Segundo a enfermeira e responsável técnica do Núcleo Hospitalar de Epidemiologia do HEO, Bruna da Silva Nunes, o aumento já era esperado pelas equipes de vigilância e assistência devido às características da região de fronteira e à intensa circulação de pessoas no município.
“Na última semana tivemos um aumento na entrada de pacientes com síndromes gripais mais graves. O maior público tem sido crianças e idosos. Hoje, as maiores frequências identificadas são de Vírus Sincicial Respiratório e Rinovírus”, explicou.
Entre os dias 10 e 18 de maio, o hospital encaminhou 22 amostras para investigação laboratorial da circulação de vírus respiratórios. Destas, nove tiveram resultado positivo: três para Vírus Sincicial Respiratório e quatro para Rinovírus. Os demais exames seguem em análise.
O fluxo de investigação envolve o Laboratório de Fronteira (Lafron/DEVL/SVS/AP), responsável pelo recebimento, triagem, armazenamento e encaminhamento das amostras ao Laboratório Central de Saúde Pública do Amapá (Lacen/DEVL/SVS/AP), em Macapá, onde são realizados os exames para identificação dos agentes virais.
Apesar do crescimento da procura por atendimento, o hospital informa que o cenário segue controlado, sem registros de agravamento em larga escala. Atualmente, a unidade possui um paciente internado por síndrome respiratória aguda grave e outros cinco hospitalizados com quadros de pneumonia e broncopneumonia.
Aumento expressivo nas primeiras semanas de 2026
Os dados epidemiológicos apontam que o crescimento da demanda começou ainda nas primeiras semanas do ano. Na semana epidemiológica 1 de 2026, o HEO registrou 223 atendimentos por síndrome gripal, enquanto no mesmo período de 2025 foram contabilizados 85 casos, um aumento de aproximadamente 162%.
Já na semana epidemiológica 3, considerada o pico do período analisado, o hospital registrou 350 atendimentos neste ano, contra 85 no mesmo período do ano anterior.
O levantamento também identificou circulação simultânea de diferentes vírus respiratórios. Nas primeiras semanas do ano, a Influenza A foi predominante entre os casos positivos detectados pelo painel respiratório da unidade.
Também foram identificados casos de Rinovírus, Adenovírus, Metapneumovírus e Covid-19.
Vacinação e prevenção seguem como principais formas de proteção
A equipe do Núcleo Hospitalar de Epidemiologia reforça que a vacinação continua sendo a principal estratégia para reduzir complicações e evitar internações por doenças respiratórias.

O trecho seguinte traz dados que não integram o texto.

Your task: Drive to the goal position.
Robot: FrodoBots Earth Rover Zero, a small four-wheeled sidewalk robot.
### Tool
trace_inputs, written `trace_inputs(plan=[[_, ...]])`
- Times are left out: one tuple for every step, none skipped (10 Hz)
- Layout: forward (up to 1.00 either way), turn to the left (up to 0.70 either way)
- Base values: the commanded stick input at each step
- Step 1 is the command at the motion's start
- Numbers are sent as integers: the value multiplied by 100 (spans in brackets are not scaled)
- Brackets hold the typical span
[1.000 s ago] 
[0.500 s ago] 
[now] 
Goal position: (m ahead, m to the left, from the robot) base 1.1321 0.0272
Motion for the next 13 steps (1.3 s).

Segundo o hospital, muitas crianças atendidas ainda não receberam a vacina contra a influenza, o que aumenta os riscos de agravamento.
“A gente vem observando que muitas crianças não foram vacinadas. Por isso, orientamos que pais e responsáveis mantenham a vacinação em dia, evitem aglomerações, utilizem máscara quando estiverem gripados e procurem rapidamente uma unidade de saúde ao surgirem sintomas respiratórios”, destacou Bruna.
Entre as orientações repassadas pelas equipes de saúde estão:
- manter a vacinação atualizada;
- higienizar frequentemente as mãos;
- utilizar máscara em caso de sintomas gripais;
- evitar contato de pessoas gripadas com crianças e idosos;
- manter crianças doentes em casa até a recuperação;
- procurar atendimento médico ao surgirem sinais de agravamento.
Fluxo hospitalar e monitoramento contínuo
O hospital destaca ainda que parte da demanda tem sido direcionada diretamente ao pronto atendimento da unidade, principalmente quando as Unidades Básicas de Saúde (UBSs) não conseguem absorver totalmente os casos leves.
No HEO, os pacientes realizam testes rápidos para Covid-19 e coleta de material para painel respiratório completo. Após a coleta, as amostras seguem para o Lafron, em Oiapoque, onde passam por triagem, armazenamento e organização logística antes do envio ao Lacen, em Macapá.
Os resultados laboratoriais são liberados entre dois e sete dias, permitindo o monitoramento contínuo da circulação de vírus respiratórios no município.